No trip to Mount Shasta is complete without a hike on the mountain itself. Of course, the best trails are not always an open to hiking, especially when the road from Bunny Flat up to the Old Ski Bowl is not open. Typically this section of the Everitt Memorial Highway is not opened until July 1st so it is not uncommon for hikes in this area to be inaccessible. If the road is open then the best hiking option on Mount Shasta is the trail to South Gate Meadows. Everything about this trail is fantastic. It has tremendous variety, it can be done as a reverse lollipop, it is fairly easy, spectacularly scenic, has excellent vistas and offers plenty of opportunity for exploration, including a chance to peer into gargantuan Mud Creek Canyon. The trail climbs through a gorgeous old growth red fir forest en route to the barren flats of the Valley of the Moon. Beyond the valley, which lies at the foot of imposing Red Butte, the trail passes through the narrow gap of South Gap. On the far side of the pass hikers only have a short distance to hike before arriving at verdant South Gate Meadows. This lush alpine garden is one of the prettiest and most serene spots on Mount Shasta. Fountains erupt surprisingly from the grasses and wildflowers grow in profusion. Behind it all rise the craggy towers of Sargents Ridge, including awesome Shastarama Point and needle-like Thumb Rock. The Konwakiton Glacier clings to the highest reaches of Mount Shasta. It is possible to hike all the way up to the springs from which spring icy streams that course through the meadow. The hike up to the source is highlighted by a tall cascade which separates the lower meadow from the upper section. For those looking to head off to the rim of Mud Creek Canyon, the cascade is near the spot where one will need to head off trail. On the return trip, the path splits just after passage through South Gate. Rather than heading back the same way, it is possible to head to the right, hike up delicate Hummingbird Meadow to a high pass with awesome views. From there, the trail drops down into the Old Ski Bowl with great views of the Trinity Divide and Trinity Alps almost every step of the way. Once at the Old Ski Bowl parking area, a use trail leads down to lush Panther Meadow and the trailhead, ending a truly spectacular hike.

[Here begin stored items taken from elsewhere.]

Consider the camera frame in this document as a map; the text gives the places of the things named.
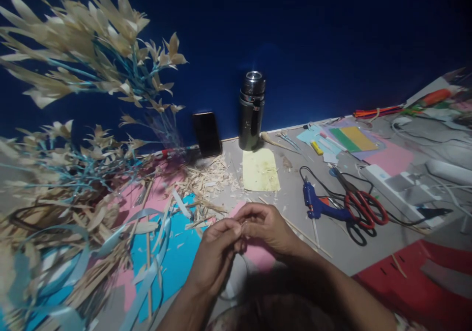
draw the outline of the yellow paper
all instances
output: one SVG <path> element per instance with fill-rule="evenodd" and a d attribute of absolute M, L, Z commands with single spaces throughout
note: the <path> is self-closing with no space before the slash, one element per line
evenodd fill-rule
<path fill-rule="evenodd" d="M 245 151 L 242 154 L 242 179 L 244 188 L 249 191 L 279 191 L 274 153 L 269 149 Z"/>
<path fill-rule="evenodd" d="M 341 128 L 341 131 L 348 137 L 361 151 L 377 150 L 377 146 L 367 138 L 357 127 Z"/>

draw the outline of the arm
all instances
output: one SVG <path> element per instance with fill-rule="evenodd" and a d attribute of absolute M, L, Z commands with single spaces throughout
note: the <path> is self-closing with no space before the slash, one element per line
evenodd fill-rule
<path fill-rule="evenodd" d="M 390 310 L 355 280 L 306 243 L 299 241 L 296 252 L 284 260 L 305 285 L 312 289 L 312 294 L 319 300 L 318 305 L 325 305 L 331 313 L 341 313 L 354 330 L 397 329 L 395 316 Z M 307 274 L 306 271 L 313 271 L 313 274 Z"/>
<path fill-rule="evenodd" d="M 301 241 L 274 206 L 245 205 L 235 216 L 242 234 L 262 238 L 310 290 L 319 307 L 341 313 L 354 330 L 396 330 L 395 316 L 363 287 Z"/>
<path fill-rule="evenodd" d="M 235 253 L 241 225 L 222 219 L 205 230 L 187 281 L 156 331 L 197 331 L 205 325 Z"/>
<path fill-rule="evenodd" d="M 201 330 L 214 301 L 214 296 L 202 293 L 185 283 L 157 327 L 157 331 Z"/>

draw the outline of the hand
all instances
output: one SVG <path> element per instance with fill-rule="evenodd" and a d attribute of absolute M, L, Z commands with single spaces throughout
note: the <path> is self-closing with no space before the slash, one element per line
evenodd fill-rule
<path fill-rule="evenodd" d="M 263 239 L 279 255 L 293 255 L 302 242 L 272 205 L 247 203 L 234 220 L 242 224 L 243 236 Z"/>
<path fill-rule="evenodd" d="M 241 252 L 241 225 L 229 218 L 205 230 L 185 283 L 195 293 L 216 296 L 236 252 Z"/>

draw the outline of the dark blue wall
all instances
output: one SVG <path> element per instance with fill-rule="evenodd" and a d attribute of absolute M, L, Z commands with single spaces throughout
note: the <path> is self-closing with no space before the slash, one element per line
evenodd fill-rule
<path fill-rule="evenodd" d="M 39 0 L 23 1 L 41 10 L 38 15 L 47 12 Z M 221 136 L 237 135 L 238 87 L 250 69 L 267 75 L 263 129 L 270 130 L 398 104 L 465 65 L 472 53 L 467 0 L 130 2 L 151 19 L 141 38 L 179 35 L 190 63 L 166 70 L 161 79 L 176 82 L 175 101 L 187 106 L 178 119 L 189 144 L 195 141 L 192 112 L 214 111 Z M 9 0 L 0 3 L 12 9 Z M 4 70 L 0 82 L 0 135 L 74 119 L 76 131 L 100 123 L 119 138 L 125 128 L 153 138 L 140 128 L 118 130 L 120 110 L 136 109 L 107 94 L 74 94 L 39 110 L 21 95 L 27 85 Z"/>

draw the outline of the smartphone
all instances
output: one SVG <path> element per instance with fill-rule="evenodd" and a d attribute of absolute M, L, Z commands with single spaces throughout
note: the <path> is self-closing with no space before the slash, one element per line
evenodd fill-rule
<path fill-rule="evenodd" d="M 197 134 L 198 145 L 202 157 L 217 156 L 222 153 L 221 141 L 213 112 L 192 115 L 193 127 Z"/>

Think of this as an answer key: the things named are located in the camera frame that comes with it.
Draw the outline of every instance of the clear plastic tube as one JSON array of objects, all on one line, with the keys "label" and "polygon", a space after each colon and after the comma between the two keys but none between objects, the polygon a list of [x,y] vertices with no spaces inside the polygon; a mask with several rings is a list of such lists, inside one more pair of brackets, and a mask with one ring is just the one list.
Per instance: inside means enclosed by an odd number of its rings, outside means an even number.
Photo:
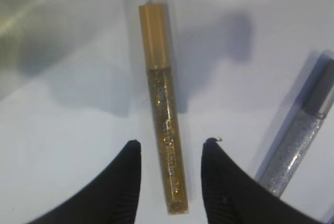
[{"label": "clear plastic tube", "polygon": [[188,200],[163,5],[139,11],[167,209],[171,215],[184,214]]}]

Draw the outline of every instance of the gold glitter tube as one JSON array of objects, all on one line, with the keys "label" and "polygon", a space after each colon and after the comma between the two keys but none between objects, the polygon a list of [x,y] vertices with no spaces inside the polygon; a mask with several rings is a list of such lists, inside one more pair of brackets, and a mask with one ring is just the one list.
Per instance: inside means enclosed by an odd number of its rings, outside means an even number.
[{"label": "gold glitter tube", "polygon": [[163,4],[139,7],[146,69],[168,213],[188,212]]}]

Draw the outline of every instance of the silver glitter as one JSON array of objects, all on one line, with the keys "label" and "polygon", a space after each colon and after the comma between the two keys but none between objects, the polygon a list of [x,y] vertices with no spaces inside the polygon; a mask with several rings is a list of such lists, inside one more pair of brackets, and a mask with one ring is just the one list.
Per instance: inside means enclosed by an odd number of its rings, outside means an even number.
[{"label": "silver glitter", "polygon": [[280,197],[317,135],[323,120],[300,109],[285,137],[270,159],[260,185]]}]

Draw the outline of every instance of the silver glitter tube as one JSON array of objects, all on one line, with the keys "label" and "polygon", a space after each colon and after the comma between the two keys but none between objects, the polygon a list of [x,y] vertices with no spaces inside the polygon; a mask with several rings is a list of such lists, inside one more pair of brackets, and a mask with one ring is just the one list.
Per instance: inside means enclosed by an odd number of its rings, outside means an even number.
[{"label": "silver glitter tube", "polygon": [[334,102],[334,61],[330,60],[268,162],[259,183],[280,197],[319,132]]}]

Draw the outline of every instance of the black object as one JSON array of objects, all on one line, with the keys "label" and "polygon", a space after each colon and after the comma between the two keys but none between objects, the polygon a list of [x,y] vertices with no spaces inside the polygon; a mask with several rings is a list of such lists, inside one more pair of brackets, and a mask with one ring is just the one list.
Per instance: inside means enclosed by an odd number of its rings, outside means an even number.
[{"label": "black object", "polygon": [[201,165],[209,224],[319,224],[271,195],[208,139]]},{"label": "black object", "polygon": [[140,143],[133,140],[82,191],[30,224],[132,224],[140,181]]}]

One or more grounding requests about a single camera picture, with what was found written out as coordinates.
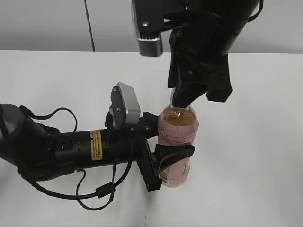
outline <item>screw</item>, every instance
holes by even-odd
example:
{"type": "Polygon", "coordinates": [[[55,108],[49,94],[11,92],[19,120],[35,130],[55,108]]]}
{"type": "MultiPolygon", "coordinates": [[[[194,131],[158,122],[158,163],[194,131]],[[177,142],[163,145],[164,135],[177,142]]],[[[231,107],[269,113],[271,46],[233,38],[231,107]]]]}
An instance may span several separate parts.
{"type": "Polygon", "coordinates": [[[148,27],[150,25],[150,23],[148,23],[147,21],[144,21],[143,23],[142,23],[142,26],[143,27],[148,27]]]}
{"type": "Polygon", "coordinates": [[[153,163],[157,163],[157,159],[154,154],[151,155],[151,159],[153,163]]]}
{"type": "Polygon", "coordinates": [[[117,108],[116,108],[116,113],[119,114],[120,112],[121,112],[121,108],[120,108],[120,107],[117,107],[117,108]]]}
{"type": "Polygon", "coordinates": [[[149,131],[151,131],[151,128],[150,128],[150,126],[146,126],[146,127],[145,127],[145,131],[146,131],[146,132],[149,132],[149,131]]]}

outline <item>black cylindrical motor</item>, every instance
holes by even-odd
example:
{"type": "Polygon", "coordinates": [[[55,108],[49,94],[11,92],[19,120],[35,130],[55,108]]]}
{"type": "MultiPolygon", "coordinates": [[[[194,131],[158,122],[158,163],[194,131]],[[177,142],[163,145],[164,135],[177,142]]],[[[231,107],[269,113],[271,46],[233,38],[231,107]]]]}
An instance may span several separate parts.
{"type": "Polygon", "coordinates": [[[21,167],[21,173],[26,172],[34,181],[51,180],[79,168],[127,162],[130,140],[134,146],[132,159],[138,158],[136,137],[129,137],[122,130],[60,133],[34,122],[14,105],[1,106],[9,141],[0,130],[0,158],[21,167]]]}
{"type": "Polygon", "coordinates": [[[260,0],[189,0],[184,50],[201,58],[227,55],[260,0]]]}

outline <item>yellow warning label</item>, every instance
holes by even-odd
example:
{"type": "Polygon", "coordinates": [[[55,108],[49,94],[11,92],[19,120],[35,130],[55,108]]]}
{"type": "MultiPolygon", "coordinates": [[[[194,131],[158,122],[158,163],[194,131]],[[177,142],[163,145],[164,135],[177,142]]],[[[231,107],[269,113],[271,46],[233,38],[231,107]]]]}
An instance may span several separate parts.
{"type": "Polygon", "coordinates": [[[90,131],[90,147],[91,147],[91,160],[97,161],[103,158],[102,154],[102,141],[101,141],[101,131],[95,130],[90,131]]]}

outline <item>gray wall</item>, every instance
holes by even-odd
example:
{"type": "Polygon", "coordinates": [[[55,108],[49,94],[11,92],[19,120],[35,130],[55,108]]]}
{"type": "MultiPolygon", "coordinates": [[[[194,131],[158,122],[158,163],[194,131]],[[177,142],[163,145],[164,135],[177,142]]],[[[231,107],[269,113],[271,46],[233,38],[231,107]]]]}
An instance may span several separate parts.
{"type": "MultiPolygon", "coordinates": [[[[97,51],[137,50],[131,0],[87,3],[97,51]]],[[[302,11],[303,0],[265,0],[231,52],[303,53],[302,11]]],[[[0,50],[90,51],[83,0],[1,0],[0,50]]]]}

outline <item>bottle label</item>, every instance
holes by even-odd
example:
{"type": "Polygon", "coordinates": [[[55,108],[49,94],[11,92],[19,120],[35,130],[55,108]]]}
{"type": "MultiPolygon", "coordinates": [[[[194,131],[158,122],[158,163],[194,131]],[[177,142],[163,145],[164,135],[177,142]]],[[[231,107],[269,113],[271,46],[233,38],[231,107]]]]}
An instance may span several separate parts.
{"type": "Polygon", "coordinates": [[[161,133],[163,136],[166,136],[166,130],[162,125],[159,126],[159,133],[161,133]]]}
{"type": "Polygon", "coordinates": [[[160,179],[166,183],[166,184],[169,184],[169,179],[170,179],[170,174],[167,173],[165,170],[163,170],[161,173],[160,173],[160,179]]]}
{"type": "Polygon", "coordinates": [[[191,145],[190,141],[175,141],[169,136],[163,136],[161,133],[158,135],[158,143],[164,146],[184,146],[184,145],[191,145]]]}

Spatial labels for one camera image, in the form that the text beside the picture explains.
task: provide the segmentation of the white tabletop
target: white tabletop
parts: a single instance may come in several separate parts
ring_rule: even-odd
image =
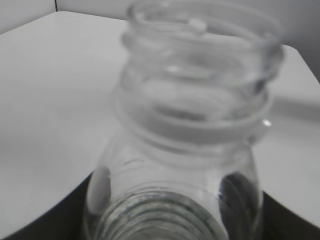
[[[125,25],[55,12],[0,35],[0,239],[94,170],[114,131],[108,92],[126,60]],[[320,106],[317,80],[295,49],[284,49],[276,95]],[[320,123],[285,114],[273,123],[254,150],[262,188],[320,227]]]

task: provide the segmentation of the bottle rim
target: bottle rim
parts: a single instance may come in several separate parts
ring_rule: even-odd
[[[232,35],[225,35],[227,37],[246,38],[248,35],[256,35],[259,39],[250,37],[249,39],[246,39],[248,40],[248,45],[237,45],[235,48],[230,48],[229,44],[224,45],[223,42],[222,44],[217,44],[216,41],[203,41],[203,39],[199,37],[177,36],[172,34],[172,32],[175,32],[174,30],[169,33],[159,30],[154,24],[150,24],[152,23],[151,21],[148,21],[147,16],[152,16],[152,11],[156,10],[156,13],[164,14],[165,17],[165,14],[173,7],[176,7],[179,11],[185,11],[191,21],[194,20],[192,17],[193,14],[199,15],[202,14],[201,11],[204,11],[206,17],[212,18],[212,22],[217,25],[222,24],[222,28],[229,28],[232,26]],[[239,20],[239,22],[242,22],[243,18],[251,18],[250,21],[255,21],[253,21],[251,29],[249,27],[243,27],[238,24],[238,22],[222,19],[221,16],[214,16],[214,14],[220,10],[226,12],[232,18],[238,17],[237,20]],[[229,52],[263,51],[278,47],[282,39],[281,33],[283,32],[280,23],[271,16],[256,9],[220,0],[138,0],[129,6],[127,18],[129,20],[130,28],[139,35],[147,36],[148,38],[153,38],[155,40],[162,39],[182,48],[189,48],[190,45],[192,45],[192,47],[209,47],[213,50],[221,51],[225,46],[225,49]],[[194,25],[201,24],[203,24],[203,22],[194,23]],[[263,28],[266,30],[263,35],[261,32],[257,32],[257,29]]]

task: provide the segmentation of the white wall
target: white wall
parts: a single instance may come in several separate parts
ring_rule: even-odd
[[[0,0],[0,34],[55,11],[55,0]]]
[[[58,11],[124,19],[134,0],[57,0]],[[224,0],[259,9],[284,26],[284,44],[296,48],[320,80],[320,0]]]

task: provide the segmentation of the bottle mouth
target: bottle mouth
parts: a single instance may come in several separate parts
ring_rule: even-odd
[[[200,48],[241,52],[268,49],[281,40],[281,27],[274,19],[222,1],[139,0],[127,15],[140,34],[181,47],[198,43]]]

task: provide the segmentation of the clear glass jar
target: clear glass jar
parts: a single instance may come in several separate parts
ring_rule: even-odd
[[[114,90],[119,133],[88,191],[86,240],[257,240],[250,140],[283,52],[276,22],[224,2],[143,0]]]

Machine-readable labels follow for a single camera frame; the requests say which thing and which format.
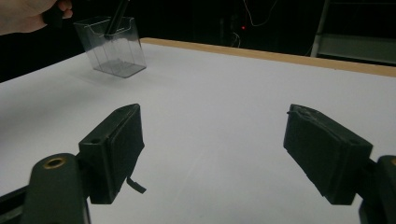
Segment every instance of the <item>transparent plastic container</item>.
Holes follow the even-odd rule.
[[[118,77],[130,77],[146,68],[134,18],[124,17],[114,35],[105,35],[109,17],[74,23],[92,68]]]

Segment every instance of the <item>brass screw hole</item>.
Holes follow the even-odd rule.
[[[64,165],[65,162],[66,162],[66,159],[63,158],[63,157],[54,158],[54,159],[51,159],[51,160],[47,161],[44,164],[44,168],[47,169],[47,170],[56,169],[56,168]]]

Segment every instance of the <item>black mount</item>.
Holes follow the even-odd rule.
[[[396,157],[370,160],[373,145],[317,110],[291,105],[284,148],[331,204],[358,193],[362,224],[396,223]]]
[[[39,161],[29,185],[0,198],[0,224],[91,223],[86,199],[113,203],[144,147],[139,105],[115,110],[79,144],[77,156],[56,154]]]

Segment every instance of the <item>white table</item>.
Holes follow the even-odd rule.
[[[0,195],[78,142],[118,107],[139,103],[145,149],[105,223],[360,223],[332,206],[283,148],[290,104],[315,108],[395,154],[396,78],[142,44],[148,68],[127,79],[85,54],[0,84]]]

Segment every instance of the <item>wooden table edge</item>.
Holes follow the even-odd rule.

Since hikers will already be up on the mountain, it is worth packing a picnic dinner or some snacks. Head back up to the Old Ski Bowl and enjoy a stunning sunset from the tables that scattered around the area. The views are epic and the landscape is gorgeous. It is the perfect end to three action-packed days in Mount Shasta.
Beautiful shot from Heart Lake!
Just like those stories in Hemispheres magazines, only way better and less touristy.
Would the trails be accessible this time of year? I’m prepared for snow hiking/camping if the trails are open!
All the high trails are covered in snow. Everything down around town or along the rivers is accessible.